A majority by weight of the impactors applicable to this invention are dimensionally larger and of a relatively greater mass than particles used under prior art technology, such as abrasive jetting. The impactors 100 may be selectively introduced into a drilling fluid circulation system, such as illustrated in FIG. 1, near a drilling rig 5, circulated with the drilling fluid ("drilling mud") to the drill bit 60 positioned in a well bore 70, and accelerated through at least one nozzle in the drill bit 60.

Referring to FIGS. 1 through 5B, a substantial portion by weight of the impactors 100 may engage the formation 52 with sufficient energy to enhance creation of a well bore 70 through the formation 52 by any or a combination of different mechanisms. In a first mechanism, an impactor 100 may directly remove a larger portion of the formation 52 than may be removed by abrasive type particles. In another mechanism, an impactor 100 may penetrate into the formation 52 without removing formation material from the formation 52. A plurality of such formation penetrations, such as near and along an outer perimeter of the well bore 70 may relieve a portion of the stresses on a portion of formation being cut or drilled, which may thereby enhance a drilling or cutting action of the bit 60.

In yet another mechanism, an impactor 100 may alter one or more physical properties of the formation 52 ahead of the bit 60. Such physical alterations may include creation of micro-fractures and increased brittleness or density in a portion of the formation 52, which may thereby enhance effectiveness the bit 60 in drilling or cutting the formation.

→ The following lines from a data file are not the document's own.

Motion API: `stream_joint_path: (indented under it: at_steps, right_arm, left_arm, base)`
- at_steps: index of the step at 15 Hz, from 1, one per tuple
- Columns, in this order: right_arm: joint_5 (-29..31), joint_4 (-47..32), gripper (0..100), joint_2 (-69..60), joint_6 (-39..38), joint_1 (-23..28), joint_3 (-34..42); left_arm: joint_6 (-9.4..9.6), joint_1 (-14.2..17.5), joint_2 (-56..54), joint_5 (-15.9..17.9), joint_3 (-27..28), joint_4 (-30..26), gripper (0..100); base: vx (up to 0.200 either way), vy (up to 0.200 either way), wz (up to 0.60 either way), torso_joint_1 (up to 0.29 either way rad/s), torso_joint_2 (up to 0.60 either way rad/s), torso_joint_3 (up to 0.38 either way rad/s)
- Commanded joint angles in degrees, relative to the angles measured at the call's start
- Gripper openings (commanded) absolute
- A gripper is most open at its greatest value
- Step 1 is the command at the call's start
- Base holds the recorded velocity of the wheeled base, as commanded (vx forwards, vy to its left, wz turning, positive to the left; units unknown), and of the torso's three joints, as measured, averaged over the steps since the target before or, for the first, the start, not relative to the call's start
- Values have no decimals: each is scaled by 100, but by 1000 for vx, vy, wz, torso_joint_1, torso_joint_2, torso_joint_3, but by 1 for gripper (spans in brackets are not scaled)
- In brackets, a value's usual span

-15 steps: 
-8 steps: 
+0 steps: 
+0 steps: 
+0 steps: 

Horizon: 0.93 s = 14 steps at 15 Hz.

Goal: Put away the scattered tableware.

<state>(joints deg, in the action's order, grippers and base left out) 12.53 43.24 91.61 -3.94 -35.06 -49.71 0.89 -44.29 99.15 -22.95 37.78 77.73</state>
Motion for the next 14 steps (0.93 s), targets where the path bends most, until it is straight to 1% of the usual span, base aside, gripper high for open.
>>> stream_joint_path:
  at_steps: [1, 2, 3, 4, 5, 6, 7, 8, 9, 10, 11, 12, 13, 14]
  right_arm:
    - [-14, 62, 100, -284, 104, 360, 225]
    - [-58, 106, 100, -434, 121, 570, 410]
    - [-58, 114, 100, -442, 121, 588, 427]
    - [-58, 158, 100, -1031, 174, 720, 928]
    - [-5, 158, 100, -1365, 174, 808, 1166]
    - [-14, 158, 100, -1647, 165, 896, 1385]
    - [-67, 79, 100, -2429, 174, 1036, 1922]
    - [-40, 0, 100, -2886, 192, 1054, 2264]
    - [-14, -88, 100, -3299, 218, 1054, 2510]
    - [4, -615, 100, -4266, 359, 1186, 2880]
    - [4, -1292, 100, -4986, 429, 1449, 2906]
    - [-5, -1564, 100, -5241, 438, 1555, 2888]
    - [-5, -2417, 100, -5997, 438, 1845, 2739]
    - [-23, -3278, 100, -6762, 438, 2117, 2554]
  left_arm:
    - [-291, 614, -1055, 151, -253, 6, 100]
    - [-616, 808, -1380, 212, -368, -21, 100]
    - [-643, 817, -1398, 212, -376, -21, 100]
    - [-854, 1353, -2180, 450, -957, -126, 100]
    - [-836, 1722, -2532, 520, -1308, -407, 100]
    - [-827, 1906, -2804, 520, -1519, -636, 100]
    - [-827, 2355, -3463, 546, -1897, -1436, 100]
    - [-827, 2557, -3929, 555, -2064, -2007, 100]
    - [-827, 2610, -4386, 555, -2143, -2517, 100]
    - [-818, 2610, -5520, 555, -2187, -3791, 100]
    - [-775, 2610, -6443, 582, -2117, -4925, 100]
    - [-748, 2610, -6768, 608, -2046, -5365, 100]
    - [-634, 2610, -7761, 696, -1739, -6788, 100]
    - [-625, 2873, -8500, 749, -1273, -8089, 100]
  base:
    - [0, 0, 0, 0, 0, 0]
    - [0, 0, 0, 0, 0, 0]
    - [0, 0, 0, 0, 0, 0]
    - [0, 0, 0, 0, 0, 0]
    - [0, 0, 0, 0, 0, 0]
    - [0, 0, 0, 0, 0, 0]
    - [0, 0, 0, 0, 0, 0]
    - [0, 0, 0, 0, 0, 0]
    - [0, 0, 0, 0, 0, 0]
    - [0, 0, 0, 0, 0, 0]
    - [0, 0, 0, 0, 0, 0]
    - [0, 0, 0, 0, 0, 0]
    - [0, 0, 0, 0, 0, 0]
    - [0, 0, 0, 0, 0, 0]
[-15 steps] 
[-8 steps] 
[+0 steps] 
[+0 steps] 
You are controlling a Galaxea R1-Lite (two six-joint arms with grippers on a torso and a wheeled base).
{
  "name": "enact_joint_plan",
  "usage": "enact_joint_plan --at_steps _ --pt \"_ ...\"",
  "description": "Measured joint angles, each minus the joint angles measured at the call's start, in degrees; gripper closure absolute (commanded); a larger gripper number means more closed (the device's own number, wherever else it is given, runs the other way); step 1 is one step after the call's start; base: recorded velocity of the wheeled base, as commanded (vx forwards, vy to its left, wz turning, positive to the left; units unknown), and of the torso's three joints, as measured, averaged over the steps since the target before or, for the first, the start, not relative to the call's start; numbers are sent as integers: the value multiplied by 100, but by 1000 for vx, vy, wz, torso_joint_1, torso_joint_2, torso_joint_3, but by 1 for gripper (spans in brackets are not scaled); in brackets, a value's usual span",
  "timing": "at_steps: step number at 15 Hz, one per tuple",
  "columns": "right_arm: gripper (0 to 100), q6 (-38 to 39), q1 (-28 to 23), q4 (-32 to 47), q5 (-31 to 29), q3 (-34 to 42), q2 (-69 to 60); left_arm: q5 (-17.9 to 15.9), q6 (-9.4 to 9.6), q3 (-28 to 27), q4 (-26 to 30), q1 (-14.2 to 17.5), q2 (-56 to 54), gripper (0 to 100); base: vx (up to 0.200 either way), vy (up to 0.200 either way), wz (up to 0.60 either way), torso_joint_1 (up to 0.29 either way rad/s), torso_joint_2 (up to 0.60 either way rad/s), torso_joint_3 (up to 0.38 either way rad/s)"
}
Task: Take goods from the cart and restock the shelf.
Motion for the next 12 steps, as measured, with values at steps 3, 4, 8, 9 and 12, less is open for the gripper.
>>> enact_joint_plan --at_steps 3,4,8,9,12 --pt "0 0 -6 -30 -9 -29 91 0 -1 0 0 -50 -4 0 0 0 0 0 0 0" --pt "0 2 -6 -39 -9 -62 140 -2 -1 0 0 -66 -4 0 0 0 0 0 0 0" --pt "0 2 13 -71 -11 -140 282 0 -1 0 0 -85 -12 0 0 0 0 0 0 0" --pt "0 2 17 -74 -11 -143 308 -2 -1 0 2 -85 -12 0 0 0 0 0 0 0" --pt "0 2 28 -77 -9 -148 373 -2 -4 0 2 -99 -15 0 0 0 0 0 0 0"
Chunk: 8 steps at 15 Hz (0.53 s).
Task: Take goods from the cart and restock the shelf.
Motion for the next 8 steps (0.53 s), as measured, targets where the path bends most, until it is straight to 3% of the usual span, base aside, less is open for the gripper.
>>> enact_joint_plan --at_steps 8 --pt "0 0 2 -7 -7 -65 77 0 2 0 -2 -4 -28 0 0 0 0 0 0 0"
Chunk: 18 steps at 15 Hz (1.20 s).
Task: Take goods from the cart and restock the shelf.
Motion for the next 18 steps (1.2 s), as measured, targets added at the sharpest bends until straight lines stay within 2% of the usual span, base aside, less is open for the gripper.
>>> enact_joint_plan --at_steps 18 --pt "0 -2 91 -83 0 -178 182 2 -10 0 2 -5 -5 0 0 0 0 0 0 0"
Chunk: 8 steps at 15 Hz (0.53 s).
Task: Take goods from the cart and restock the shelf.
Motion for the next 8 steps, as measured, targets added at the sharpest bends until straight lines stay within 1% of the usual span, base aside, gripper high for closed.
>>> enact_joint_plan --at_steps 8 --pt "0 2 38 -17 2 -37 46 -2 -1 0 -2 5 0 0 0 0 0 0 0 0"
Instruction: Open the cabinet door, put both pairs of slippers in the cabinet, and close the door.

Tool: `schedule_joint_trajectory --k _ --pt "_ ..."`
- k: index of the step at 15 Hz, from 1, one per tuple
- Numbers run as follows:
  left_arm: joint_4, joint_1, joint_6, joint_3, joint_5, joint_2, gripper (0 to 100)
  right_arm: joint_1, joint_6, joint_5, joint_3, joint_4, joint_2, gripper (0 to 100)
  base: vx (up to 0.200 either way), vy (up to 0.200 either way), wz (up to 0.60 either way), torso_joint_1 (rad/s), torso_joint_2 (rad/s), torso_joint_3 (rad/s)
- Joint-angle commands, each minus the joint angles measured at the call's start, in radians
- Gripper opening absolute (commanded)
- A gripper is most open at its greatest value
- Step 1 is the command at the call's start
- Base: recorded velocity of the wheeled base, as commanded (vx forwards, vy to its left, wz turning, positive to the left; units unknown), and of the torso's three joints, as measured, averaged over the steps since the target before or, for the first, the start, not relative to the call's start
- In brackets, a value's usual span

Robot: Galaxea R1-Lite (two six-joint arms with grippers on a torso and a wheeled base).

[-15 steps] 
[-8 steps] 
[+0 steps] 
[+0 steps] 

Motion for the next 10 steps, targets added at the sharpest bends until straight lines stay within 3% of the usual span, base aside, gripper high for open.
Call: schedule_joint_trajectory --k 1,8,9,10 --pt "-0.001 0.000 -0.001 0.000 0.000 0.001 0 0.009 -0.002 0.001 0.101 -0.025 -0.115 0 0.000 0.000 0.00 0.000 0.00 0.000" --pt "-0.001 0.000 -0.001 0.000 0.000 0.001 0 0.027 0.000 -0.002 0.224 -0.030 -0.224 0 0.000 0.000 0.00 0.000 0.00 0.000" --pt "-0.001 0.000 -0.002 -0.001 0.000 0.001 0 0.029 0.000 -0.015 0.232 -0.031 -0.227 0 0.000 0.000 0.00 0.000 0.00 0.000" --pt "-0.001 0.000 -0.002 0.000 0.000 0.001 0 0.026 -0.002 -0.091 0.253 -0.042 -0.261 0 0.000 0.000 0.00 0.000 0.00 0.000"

An additional mechanism that may enhance drill bit effectiveness may include engaging a single impactor or a "stack" of impactors with a drill bit tooth 108 to leverage, wedge, pry or otherwise cause one or more of the impactors to re-orient a portion of the weight-on-bit (WOB) force. The re-oriented force may be imposed upon the formation 52 in one or more directions of lower resisting stress, such as laterally or substantially transverse to a borehole axis 75 near the bit 60. Thereby a portion of formation 52 may be removed directly by the WOB force, or alter one or more formation characteristics to facilitate subsequent removal hydraulically and/or by the drill bit 60. These and other mechanisms are discussed below, in more detail.

FIG. 1 illustrates an embodiment of a portion of a drilling rig 5 according to the present invention, particularly illustrating a drilling fluid circulation system, including a drill bit 60 and drill string 55. A well bore 70 is illustrated, cut or drilled through a subterranean formation 52 with a drill bit 60 at the bottom of the well bore 70. The drill bit 60 may be attached to a drill string 55 comprised of drill collars 58, drill pipe 56, and kelly 50. An upper end of the kelly may interconnected with a lower end of a swivel quill 26. An upper end of the swivel quill maybe rotatably interconnected with a swivel 28. The swivel 28 may include a top drive assembly (not shown) to rotate the drill string 55. The drill bit 60 may engage a bottom surface 66 of the well bore 70. The swivel 28, the swivel quill 26, the kelly 50, the drill string 55 and a portion of the drill bit 60 each may include an interior passage that allows drilling mud to circulate through each of the aforementioned components. Drilling fluid may be withdrawn from a mud tank 6, pumped by a mud pump 2, through a through medium pressure capacity line 8, through a medium pressure capacity flexible hose 42, through a gooseneck 36, through the swivel 28, through the swivel quill 26, through the kelly 50 located on top of a drill string, and through the drill string 55 and through the bit 60.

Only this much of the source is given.